▶ [What this task involves] All of the listing should be output exactly, apart from the pictures.

▶ [Given entries]
□ □ □

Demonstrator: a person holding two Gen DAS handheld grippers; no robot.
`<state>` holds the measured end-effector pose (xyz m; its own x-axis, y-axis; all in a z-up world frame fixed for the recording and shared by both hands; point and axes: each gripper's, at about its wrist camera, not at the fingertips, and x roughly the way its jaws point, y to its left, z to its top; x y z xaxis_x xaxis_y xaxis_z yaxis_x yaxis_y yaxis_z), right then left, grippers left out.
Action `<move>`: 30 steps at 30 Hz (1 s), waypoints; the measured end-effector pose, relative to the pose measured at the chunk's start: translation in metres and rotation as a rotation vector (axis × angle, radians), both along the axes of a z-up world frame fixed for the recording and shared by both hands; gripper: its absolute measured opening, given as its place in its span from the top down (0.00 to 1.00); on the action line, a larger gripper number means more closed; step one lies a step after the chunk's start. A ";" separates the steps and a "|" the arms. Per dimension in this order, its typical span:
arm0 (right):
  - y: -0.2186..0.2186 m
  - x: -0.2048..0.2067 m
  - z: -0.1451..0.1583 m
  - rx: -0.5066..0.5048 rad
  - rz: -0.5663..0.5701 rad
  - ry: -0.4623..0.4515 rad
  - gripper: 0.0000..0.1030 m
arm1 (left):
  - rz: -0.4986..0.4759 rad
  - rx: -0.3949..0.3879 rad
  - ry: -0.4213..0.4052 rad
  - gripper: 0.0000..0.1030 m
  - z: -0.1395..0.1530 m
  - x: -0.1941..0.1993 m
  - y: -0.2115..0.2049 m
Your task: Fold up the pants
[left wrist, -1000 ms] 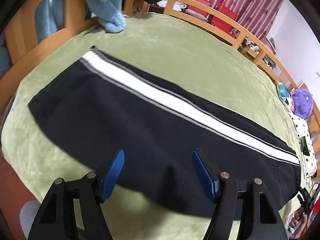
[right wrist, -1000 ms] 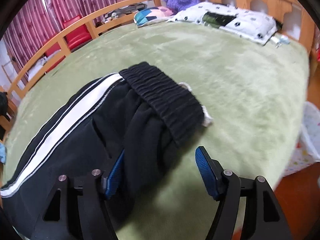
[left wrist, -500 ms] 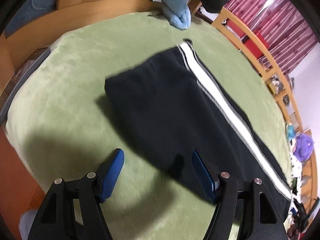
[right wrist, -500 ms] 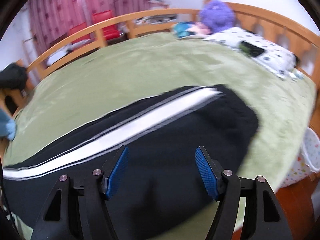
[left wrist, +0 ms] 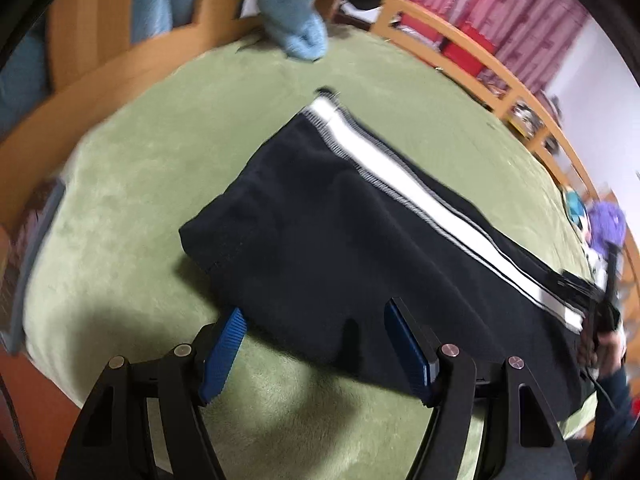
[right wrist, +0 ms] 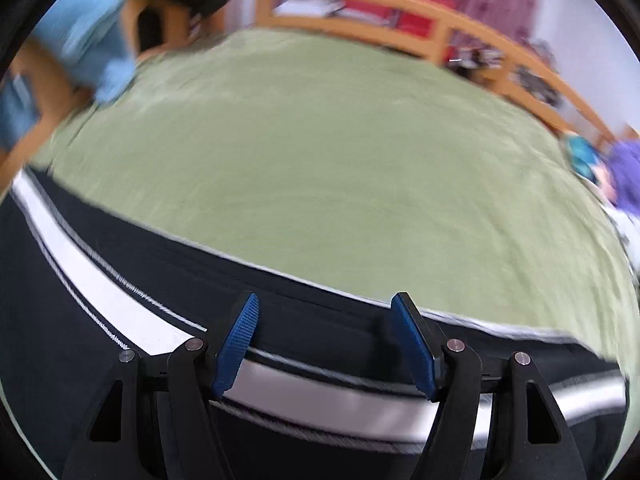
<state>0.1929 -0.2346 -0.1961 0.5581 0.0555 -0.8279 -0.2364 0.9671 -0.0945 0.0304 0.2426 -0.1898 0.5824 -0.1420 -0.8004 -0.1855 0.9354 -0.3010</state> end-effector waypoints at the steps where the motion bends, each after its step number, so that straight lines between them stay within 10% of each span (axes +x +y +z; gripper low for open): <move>1: 0.005 0.004 -0.008 -0.006 0.026 0.026 0.40 | -0.006 0.007 -0.008 0.33 0.004 0.000 0.000; 7: 0.015 -0.010 -0.018 0.014 0.109 0.019 0.95 | -0.121 0.086 -0.080 0.33 0.037 0.025 -0.032; 14: -0.003 -0.008 0.019 0.167 0.057 -0.069 0.97 | -0.228 0.166 -0.127 0.33 0.052 0.089 -0.095; 18: 0.011 0.009 -0.009 0.123 0.027 -0.009 0.97 | -0.233 0.162 -0.115 0.33 0.050 0.106 -0.111; 30: 0.014 -0.021 0.029 0.115 -0.022 -0.102 0.72 | -0.060 0.125 -0.139 0.32 0.048 0.015 -0.040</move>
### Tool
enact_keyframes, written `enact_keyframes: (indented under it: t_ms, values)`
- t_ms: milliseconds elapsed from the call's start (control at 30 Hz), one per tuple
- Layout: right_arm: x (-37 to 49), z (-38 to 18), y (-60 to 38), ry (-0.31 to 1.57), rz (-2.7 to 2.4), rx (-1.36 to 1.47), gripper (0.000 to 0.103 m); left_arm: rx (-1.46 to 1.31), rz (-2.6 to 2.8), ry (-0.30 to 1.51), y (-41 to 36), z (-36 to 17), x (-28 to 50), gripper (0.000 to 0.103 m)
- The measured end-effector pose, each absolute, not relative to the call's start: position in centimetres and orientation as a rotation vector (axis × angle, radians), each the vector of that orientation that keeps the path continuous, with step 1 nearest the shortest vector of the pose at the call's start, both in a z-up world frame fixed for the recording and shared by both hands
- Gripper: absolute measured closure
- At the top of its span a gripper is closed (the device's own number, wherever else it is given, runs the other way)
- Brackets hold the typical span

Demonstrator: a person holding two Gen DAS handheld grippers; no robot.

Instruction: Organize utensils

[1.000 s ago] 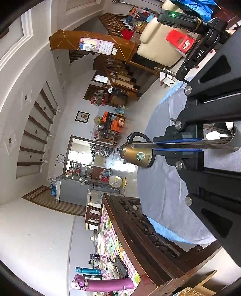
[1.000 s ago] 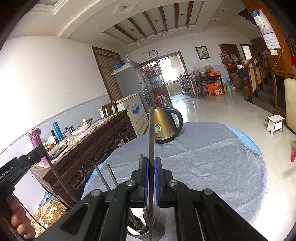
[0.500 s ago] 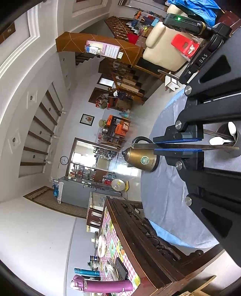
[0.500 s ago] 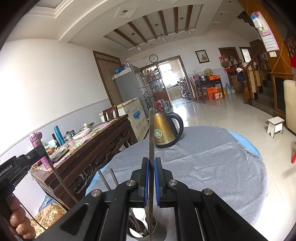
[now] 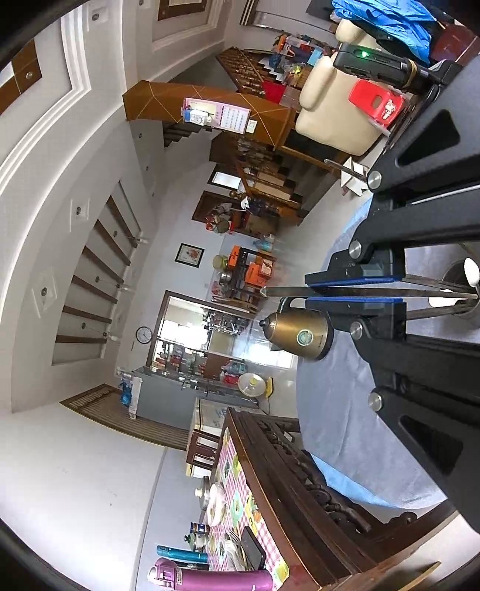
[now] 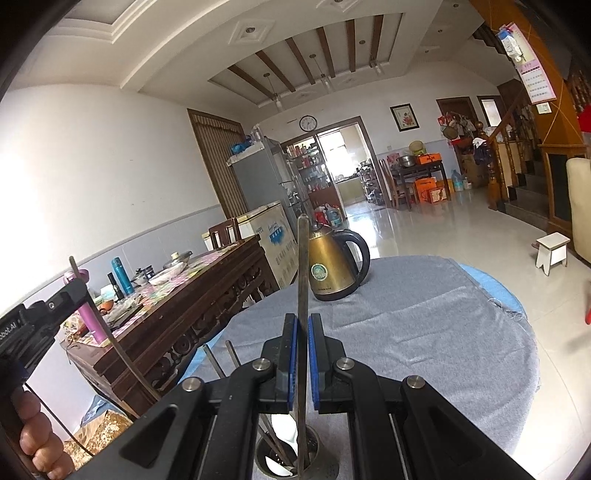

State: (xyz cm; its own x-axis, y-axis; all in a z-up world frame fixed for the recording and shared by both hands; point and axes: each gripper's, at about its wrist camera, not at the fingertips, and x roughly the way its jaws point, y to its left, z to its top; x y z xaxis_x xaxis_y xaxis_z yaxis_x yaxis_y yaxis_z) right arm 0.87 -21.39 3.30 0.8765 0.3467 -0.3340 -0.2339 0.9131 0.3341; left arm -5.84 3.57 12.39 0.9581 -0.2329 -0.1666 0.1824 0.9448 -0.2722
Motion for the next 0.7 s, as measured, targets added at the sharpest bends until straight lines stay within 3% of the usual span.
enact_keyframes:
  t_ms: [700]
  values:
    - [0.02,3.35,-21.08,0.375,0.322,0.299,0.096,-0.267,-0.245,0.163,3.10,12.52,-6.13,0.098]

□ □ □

▶ [Result of this task]
Demonstrator: a person holding two Gen DAS handheld grippers; no robot.
`<state>` holds the measured end-effector pose (xyz m; its own x-axis, y-axis; all in a z-up world frame fixed for the recording and shared by both hands; point and axes: each gripper's, at about its wrist camera, not at the fingertips, and x roughly the way its jaws point, y to its left, z to its top; x y z xaxis_x xaxis_y xaxis_z yaxis_x yaxis_y yaxis_z), right then left, grippers left out.
Action `<move>`: 30 steps at 30 Hz (1 s), waypoints; the measured end-effector pose, relative to the pose measured at the chunk's start: translation in metres and rotation as a rotation vector (axis × angle, radians), both along the axes of a z-up world frame fixed for the recording and shared by both hands; gripper: its absolute measured opening, given as its place in its span from the top down (0.00 to 1.00); on the action line, a larger gripper number means more closed; step one lies a step after the chunk's start. A ";" separates the steps and a "|" the arms. Per dimension in this order, its typical span:
arm0 (right):
  - y: -0.2186..0.2186 m
  - x: -0.2048..0.2067 m
  - z: -0.1451..0.1583 m
  - rx: -0.5066..0.5048 rad
  - rz: -0.5663..0.5701 rad
  - ry: -0.4623..0.4515 rad
  - gripper: 0.0000..0.1030 m
arm1 (left):
  - rz: -0.4986..0.4759 rad
  - rx: -0.3949..0.3879 rad
  - ry: -0.4213..0.4052 rad
  - gripper: 0.0000..0.1030 m
  - z: -0.1395..0.1530 m
  - x: -0.1941..0.1993 m
  - y: -0.2115..0.2049 m
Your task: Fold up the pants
[left wrist, -1000 ms] 
[right wrist, -1000 ms] 
[left wrist, -500 ms] 
[right wrist, -500 ms] 
[left wrist, +0 ms] 
[right wrist, +0 ms] 
<state>0.1929 -0.2346 -0.1961 0.5581 0.0555 -0.8279 -0.2364 0.9671 -0.0945 0.0304 0.2426 -0.1898 0.5824 -0.1420 -0.8004 -0.1855 0.9354 -0.3010</state> end-effector waypoints at the steps where the motion bends, each after its step number, so that straight lines between them stay within 10% of each span (axes +x +y +z; gripper low for open): <move>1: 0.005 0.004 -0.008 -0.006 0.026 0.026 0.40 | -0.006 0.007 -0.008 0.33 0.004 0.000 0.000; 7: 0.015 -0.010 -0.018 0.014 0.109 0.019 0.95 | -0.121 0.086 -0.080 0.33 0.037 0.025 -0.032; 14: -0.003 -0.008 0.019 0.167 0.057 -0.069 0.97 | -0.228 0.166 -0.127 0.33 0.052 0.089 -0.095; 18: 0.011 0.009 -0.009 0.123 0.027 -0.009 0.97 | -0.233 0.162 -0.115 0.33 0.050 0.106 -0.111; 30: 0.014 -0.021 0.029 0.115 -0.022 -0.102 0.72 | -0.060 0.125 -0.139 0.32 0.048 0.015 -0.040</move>
### Tool
enact_keyframes, written `enact_keyframes: (indented under it: t_ms, values)`
- t_ms: milliseconds elapsed from the call's start (control at 30 Hz), one per tuple
- Layout: right_arm: x (-37 to 49), z (-38 to 18), y (-60 to 38), ry (-0.31 to 1.57), rz (-2.7 to 2.4), rx (-1.36 to 1.47), gripper (0.000 to 0.103 m); left_arm: rx (-1.46 to 1.31), rz (-2.6 to 2.8), ry (-0.30 to 1.51), y (-41 to 36), z (-36 to 17), x (-28 to 50), gripper (0.000 to 0.103 m)
- The measured end-effector pose, each absolute, not relative to the call's start: position in centimetres and orientation as a rotation vector (axis × angle, radians), each the vector of that orientation that keeps the path continuous, with step 1 nearest the shortest vector of the pose at the call's start, both in a z-up world frame fixed for the recording and shared by both hands
- Gripper: absolute measured closure
- At the top of its span a gripper is closed (the device's own number, wherever else it is given, runs the other way)
- Brackets hold the typical span

Demonstrator: a person holding two Gen DAS handheld grippers; no robot.

Instruction: Organize utensils

[1.000 s ago] 
[1.000 s ago] 
[0.500 s ago] 
[0.500 s ago] 
[now] 
[now] 

State: (xyz cm; its own x-axis, y-axis; all in a z-up world frame fixed for the recording and shared by both hands; point and axes: each gripper's, at about its wrist camera, not at the fingertips, and x roughly the way its jaws point, y to its left, z to its top; x y z xaxis_x xaxis_y xaxis_z yaxis_x yaxis_y yaxis_z) right arm 0.87 -21.39 3.30 0.8765 0.3467 -0.3340 -0.2339 0.9131 0.3341; left arm -5.84 3.57 12.39 0.9581 -0.2329 -0.1666 0.1824 0.9448 -0.2722
Motion for the next 0.7 s, as measured, targets added at the sharpest bends until straight lines stay within 3% of the usual span.
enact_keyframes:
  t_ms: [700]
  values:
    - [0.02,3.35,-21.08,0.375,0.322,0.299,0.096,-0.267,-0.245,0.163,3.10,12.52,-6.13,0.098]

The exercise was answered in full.